Mi tía Lina tenía en Buenos Aires una peluquería de mujeres. Entre su clientela estaba una señora que trabajaba en la Editorial Peuser (¿existirá todavía después de la arremetida anticultural macrista?) la que periódicamente le traía libros recién editados para que se los enviara “al sobrino de La Pampa que le gustaba leer”. Por esa razón llegó a mis manos Biografías animales.
Yo andaría por los doce años y lo que leí del libro me causó una agradable sorpresa por la forma y por el enfoque sobre esos seres con los que compartíamos el mundo y poblaban las fábulas. Después, con el paso de los años y la profundización de los conceptos y las lecturas fui valorando más el contenido de aquel libro de tapas azules poblado de méritos y deméritos de gentes y animales sobre los que ya asomaba el común denominador a la obra de don Luis, que se haría palpable en otras publicaciones y de donde arrancaba su filosofía y su concepción política: “El mundo siempre se dividió entre los que ayunan y los que eructan”.
Los años fueron acrecentando mi interés por la historia –la de mi provincia, sobre todo, a la que algunos pintaban como insípida, reciente y maniqueamente dividida entre cristianos e indios. Así accedí con no poca sorpresa al libro Los grandes caciques de La Pampa, donde Franco rescataba la épica de una lucha que, mayoritariamente había sido contada en forma taxativa: buenos y malos. Actualmente, dentro de las nuevas concepciones históricas, la revisión de la llamada Conquista del Desierto aparece como algo natural y necesario pero medio siglo atrás cuestionar la palabra oficial en la materia sonaba a herejía. Después vino La Pampa habla, donde aborda con impecable argumentación documental el proceso de la apropiación de la tierra ganada a los indios y el desarrollo de una oligarquía terrateniente que presumía de aristocracia. Sin considerar el resto de su obra esos dos libros contribuyeron, y mucho, a fortalecer la conciencia regional.

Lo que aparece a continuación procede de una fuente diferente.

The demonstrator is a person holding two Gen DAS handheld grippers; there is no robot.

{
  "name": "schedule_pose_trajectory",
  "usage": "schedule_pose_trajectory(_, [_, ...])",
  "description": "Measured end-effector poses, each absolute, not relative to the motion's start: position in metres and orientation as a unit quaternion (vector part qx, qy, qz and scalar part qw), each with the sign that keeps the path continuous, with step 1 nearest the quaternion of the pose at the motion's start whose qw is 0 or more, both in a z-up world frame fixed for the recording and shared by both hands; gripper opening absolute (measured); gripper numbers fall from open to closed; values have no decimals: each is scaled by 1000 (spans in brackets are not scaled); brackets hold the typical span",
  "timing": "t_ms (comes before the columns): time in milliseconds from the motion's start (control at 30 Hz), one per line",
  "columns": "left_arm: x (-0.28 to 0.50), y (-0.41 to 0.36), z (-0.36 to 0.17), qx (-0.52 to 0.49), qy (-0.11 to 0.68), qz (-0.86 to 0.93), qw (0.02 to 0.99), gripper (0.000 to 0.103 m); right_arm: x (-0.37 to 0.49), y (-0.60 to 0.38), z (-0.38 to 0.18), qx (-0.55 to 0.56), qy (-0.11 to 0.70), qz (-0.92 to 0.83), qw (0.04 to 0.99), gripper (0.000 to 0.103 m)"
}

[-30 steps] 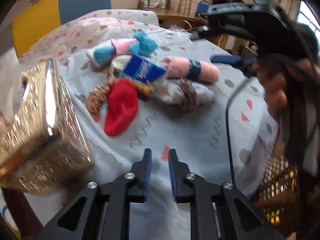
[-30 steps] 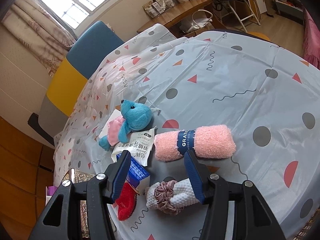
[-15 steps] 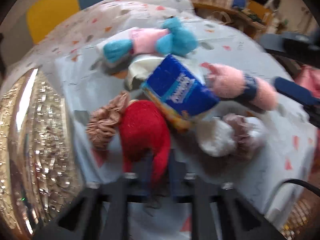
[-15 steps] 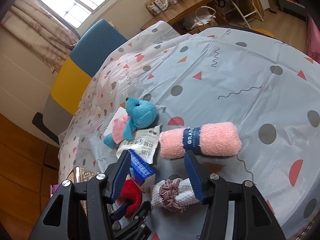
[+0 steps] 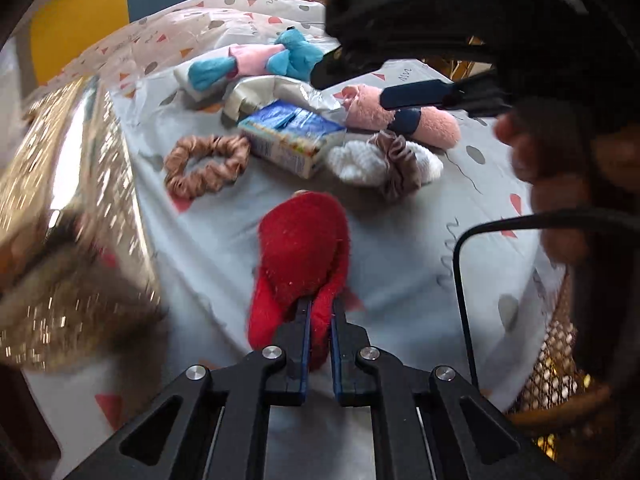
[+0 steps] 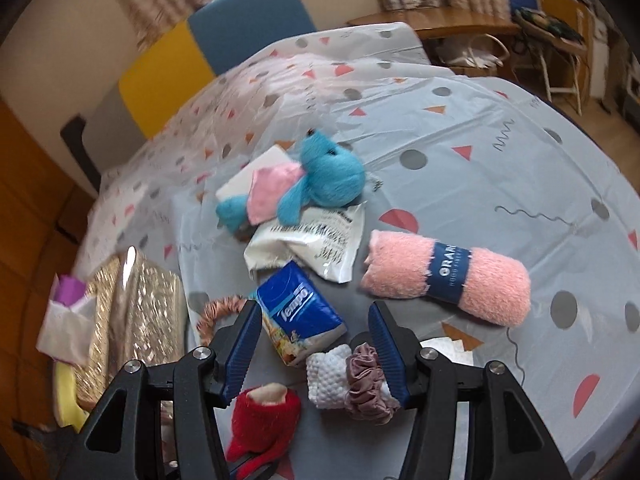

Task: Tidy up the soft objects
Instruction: 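Grasp the red sock with the left tool, then carry the red sock to the tray while the right tool grasps the tissue pack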

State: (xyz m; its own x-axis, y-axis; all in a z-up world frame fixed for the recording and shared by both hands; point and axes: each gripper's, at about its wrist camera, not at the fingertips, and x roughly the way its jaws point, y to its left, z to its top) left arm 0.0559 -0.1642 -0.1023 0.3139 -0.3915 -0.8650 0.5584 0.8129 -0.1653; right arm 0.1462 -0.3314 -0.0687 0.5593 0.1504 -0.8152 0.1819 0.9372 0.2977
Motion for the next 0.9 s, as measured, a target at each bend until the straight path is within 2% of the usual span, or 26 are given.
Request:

La mención de ese libro no tiene una intención de orden temporal, sino que quiere evidenciar la influencia que tuvo en mí –y en muchos otros jóvenes de mi generación- la exposición y sostenimiento de tamaños puntos de vista. Ya por entonces nos influían espiritualmente sus notas en el suplemento cultural de La Prensa donde, más allá de las pobres calificaciones poéticas con que pretendía encasillarlo la anquilosada cultura oficial, campeaban sus profundos y amenos análisis de la tierra y su gente.
Al respecto imposible no tener presente la tirria que le demostraba el diario La Nación al ignorarlo… No era para menos, porque Franco no se andaba con chiquitas cuando de analizar la personalidad y obra de Bartolomé Mitre se trataba. Edgar Morisoli, un devoto de la obra de Franco, solía recodar cuando, en una de sus charlas en La Pampa, se refirió a “Mitre, ese mediocre insigne”.
Por cierto que nada arredraba a don Luis. Durante la etapa del peronismo en que fue presidenta Isabel, en una charla en la ciudad de General Pico, donde ya había estado alguna otra vez, se refirió a ella como “la cabaretera”. Eran tiempos de plena vigencia de López Rega y los suyos; un estremecimiento sacudió a todos los presentes y una señora que estaba a mi lado dijo muy seria: “Me parece que esta noche don Luis duerme en la comisaría”.
Tuve la fortuna de conocer al escritor. Era un muchacho cuando fui a su casa en Ciudadela sin saber que el día anterior había muerto su esposa. Dejando al margen mi falta de oportunidad me atendió cordialmente y contestó mis consultas. Siempre recordaré su sincera sencillez al decirme “Yo soy un hombre pobre”.
Volviendo a su condición de escritor resulta llamativa su poca presencia en los niveles académicos; asombra –o no tanto—esa ausencia de notables escritores nacionales como Clementina Rosa Quenel, Osvaldo Soriano, Jorge w. Abalos o Bernardo Kordon, por no citar más que algunos, todos profunda y universalmente argentinos, significativos en una etapa de colonización cultural como la que vivimos.
Valga para finalizar esta evocación, una anécdota. Años después de lo relatado al principio, en mi etapa de maestro rural, con unos títeres heredados, junto con mis alumnos se nos ocurrió escenificar El Zorro y la Muerte, uno de los relatos de Biografías animales en el que glosa el viejo aserto de que nadie escapa a la muerte, una reflexión que la Humanidad hace desde hace varios miles de años. Fue un éxito. La sencilla gente del campo y los montes pampeanos que oficiaban de espectadores durante las fiestas escolares se mostraban muy serios o reían a carcajadas ante la representación sazonada con elementos zonales, sin saber que estaban participando de un apólogo milenario sobre el que también se habían inspirado los clásicos, antiguos y modernos.
Acaso a don Luis le hubiera gustado compartir esos momentos.